Though Meike Peters is German, her blog and cookbook just as often reflect summers spent in Malta with her American partner’s family. Like Sicily, the Mediterranean island is heavily influenced by Arabic ingredients, so we naturally assumed it inspired her to pair roasted squash with pistachios, cumin and feta in “365: A Year of Everyday Cooking and Baking.”

We were quite wrong. The idea actually originated in her aunt’s Berlin kitchen, where Peters found zucchini and bell pepper roasting over a slab of feta one summer. “It tasted very fresh, and not too heavy, so I started to play with that basic recipe,” says Peters, whose blog Eat in My Kitchen has become known for its fresh combinations of familiar ingredients. “And now I have versions for throughout the whole year.”
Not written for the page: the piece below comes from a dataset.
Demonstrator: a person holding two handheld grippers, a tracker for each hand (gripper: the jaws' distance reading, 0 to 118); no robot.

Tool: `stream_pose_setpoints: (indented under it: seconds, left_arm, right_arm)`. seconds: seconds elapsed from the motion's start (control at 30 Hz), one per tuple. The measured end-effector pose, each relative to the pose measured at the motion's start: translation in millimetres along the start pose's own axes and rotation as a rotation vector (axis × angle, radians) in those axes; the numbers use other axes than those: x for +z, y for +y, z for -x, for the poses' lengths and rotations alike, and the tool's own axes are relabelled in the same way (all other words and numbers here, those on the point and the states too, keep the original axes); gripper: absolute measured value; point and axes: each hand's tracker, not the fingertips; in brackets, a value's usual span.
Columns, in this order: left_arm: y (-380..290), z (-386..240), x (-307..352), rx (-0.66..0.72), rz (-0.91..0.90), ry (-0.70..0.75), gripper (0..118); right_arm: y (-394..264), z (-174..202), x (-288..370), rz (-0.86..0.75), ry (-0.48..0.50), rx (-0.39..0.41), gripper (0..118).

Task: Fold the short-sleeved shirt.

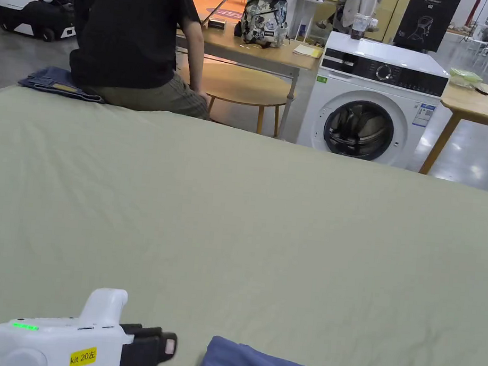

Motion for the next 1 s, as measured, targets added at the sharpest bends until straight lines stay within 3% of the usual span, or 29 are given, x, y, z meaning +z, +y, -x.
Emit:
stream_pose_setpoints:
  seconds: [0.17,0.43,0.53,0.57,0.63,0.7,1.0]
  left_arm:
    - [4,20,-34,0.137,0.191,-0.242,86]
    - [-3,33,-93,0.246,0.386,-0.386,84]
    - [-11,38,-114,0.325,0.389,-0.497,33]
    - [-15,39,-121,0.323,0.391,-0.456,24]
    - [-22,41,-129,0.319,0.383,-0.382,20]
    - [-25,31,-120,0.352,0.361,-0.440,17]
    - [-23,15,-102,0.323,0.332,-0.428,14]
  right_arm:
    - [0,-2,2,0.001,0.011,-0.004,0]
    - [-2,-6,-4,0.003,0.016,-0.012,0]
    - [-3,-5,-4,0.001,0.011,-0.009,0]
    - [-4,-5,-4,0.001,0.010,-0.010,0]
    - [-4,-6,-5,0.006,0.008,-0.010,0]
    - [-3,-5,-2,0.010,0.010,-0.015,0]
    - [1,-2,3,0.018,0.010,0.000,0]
For this autumnal variation, she coats slices of butternut squash with olive oil and ground cumin, whose earthy flavor along with briny feta balance the squash’s sweetness. Crunchy pistachios lend a textural contrast to the tender flesh (a combination she actually picked up from a Sabrina Ghayour recipe, not Malta). This mishmash of influences gave us the vivid flavors we were looking for in a winter squash dish, but we had trouble with the feta. It came out rubbery when roasted as a thick slice, possibly due to the lower ratio of fat in the feta often available in the U.S.
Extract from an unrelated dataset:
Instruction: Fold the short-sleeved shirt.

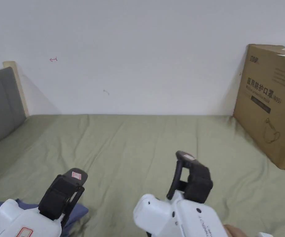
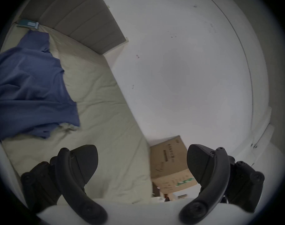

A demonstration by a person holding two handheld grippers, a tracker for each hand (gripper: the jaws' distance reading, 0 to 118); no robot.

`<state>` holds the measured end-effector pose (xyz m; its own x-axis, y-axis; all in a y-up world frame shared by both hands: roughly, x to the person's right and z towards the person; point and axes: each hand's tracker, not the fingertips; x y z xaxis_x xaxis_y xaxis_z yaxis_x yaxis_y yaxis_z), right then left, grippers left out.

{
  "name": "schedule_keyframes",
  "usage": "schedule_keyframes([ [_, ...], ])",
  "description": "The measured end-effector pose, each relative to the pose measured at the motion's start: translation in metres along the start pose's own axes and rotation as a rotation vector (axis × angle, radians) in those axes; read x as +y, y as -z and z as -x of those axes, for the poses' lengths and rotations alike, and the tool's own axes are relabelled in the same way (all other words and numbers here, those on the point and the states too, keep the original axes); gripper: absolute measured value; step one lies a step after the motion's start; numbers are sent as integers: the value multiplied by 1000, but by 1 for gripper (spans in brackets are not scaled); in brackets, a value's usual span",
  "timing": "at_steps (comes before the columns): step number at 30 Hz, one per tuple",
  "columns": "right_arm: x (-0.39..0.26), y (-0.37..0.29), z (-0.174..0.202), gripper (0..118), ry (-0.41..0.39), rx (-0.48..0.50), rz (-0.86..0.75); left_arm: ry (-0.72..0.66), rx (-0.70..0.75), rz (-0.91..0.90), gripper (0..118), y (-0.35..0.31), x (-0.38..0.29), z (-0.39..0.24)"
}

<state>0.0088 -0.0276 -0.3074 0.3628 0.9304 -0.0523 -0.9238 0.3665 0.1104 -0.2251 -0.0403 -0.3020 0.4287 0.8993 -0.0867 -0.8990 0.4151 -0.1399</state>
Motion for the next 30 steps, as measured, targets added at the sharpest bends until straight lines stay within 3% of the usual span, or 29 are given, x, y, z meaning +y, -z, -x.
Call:
schedule_keyframes([
  [2,2,1,-3,118,126,79,15,152,67,-19,112,-2,1,-6],
  [5,-3,4,-27,118,319,66,4,381,89,-53,112,-2,5,-35],
  [8,-17,7,-65,118,791,51,38,713,91,-152,112,-7,-1,-76],
  [10,-44,7,-86,118,1155,35,71,971,76,-201,113,-10,-17,-96],
  [12,-71,4,-90,118,1373,13,98,1175,75,-220,114,-11,-35,-102],
  [13,-84,0,-85,118,1424,2,85,1247,87,-224,114,-11,-45,-103],
  [14,-93,-2,-81,118,1423,-8,90,1295,99,-223,114,-10,-54,-103],
  [15,-99,-3,-75,118,1364,-9,112,1304,94,-214,114,-10,-58,-100],
  [18,-102,-6,-68,118,1228,-8,165,1213,41,-164,114,-9,-62,-95],
  [23,-87,-13,-79,118,1194,-73,130,1109,44,-171,111,-11,-44,-94],
  [25,-81,-14,-80,116,1179,-93,132,1113,50,-187,96,-15,-40,-95],
  [26,-79,-14,-80,107,1175,-87,127,1113,57,-198,65,-16,-39,-94],
  [27,-78,-16,-79,89,1176,-89,114,1114,63,-207,32,-16,-40,-95],
  [28,-75,-17,-76,53,1177,-101,112,1116,66,-206,4,-15,-39,-95],
  [29,-73,-14,-76,13,1170,-140,128,1117,83,-204,3,-14,-39,-95],
  [30,-75,-13,-76,13,1172,-123,126,1110,88,-195,2,-14,-37,-94],
])
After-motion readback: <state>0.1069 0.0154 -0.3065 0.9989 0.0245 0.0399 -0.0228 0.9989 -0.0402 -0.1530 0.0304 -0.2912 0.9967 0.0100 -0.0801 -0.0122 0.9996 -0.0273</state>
Then we remembered a lesson from American chef Abra Berens, who helped us create a burrata-like cheese by mixing mozzarella with heavy cream. We wondered whether that could help us save supermarket feta.

So we crumbled our feta cheese and mixed it with 3 tablespoons heavy cream, lime juice and zest, and a bit of Aleppo pepper for a complementary fruity spice. The mixture mimicked the richness of higher-quality feta, and the additional tang of lime lent a cool acidity to contrast the warm squash.

With the cheese problem solved, we switched from ground cumin to lightly crushed seeds for pops of flavor as well as additional texture, and we added 11⁄2 teaspoons of light brown sugar to amplify the natural sweetness of the squash.

Roasting the squash in a 400°F oven stopped short of the deeper caramelization we normally want from roasted vegetables. But that was our plan. For this recipe, we wanted to let the other flavors shine through without needing to compete with deeply roasted squash. Meanwhile, the creamy feta and crunchy pistachios tied the dish together.

“It could be a side, but I often have it as a main with some good bread,” Peters says of her original version. “It’s a bold combination that’s so satisfying, if you have just this on your plate, you’re happy.” We couldn’t agree more, no matter where it comes from.

“It’s a bold combination that’s so satisfying, if you have just this on your plate, you’re happy.”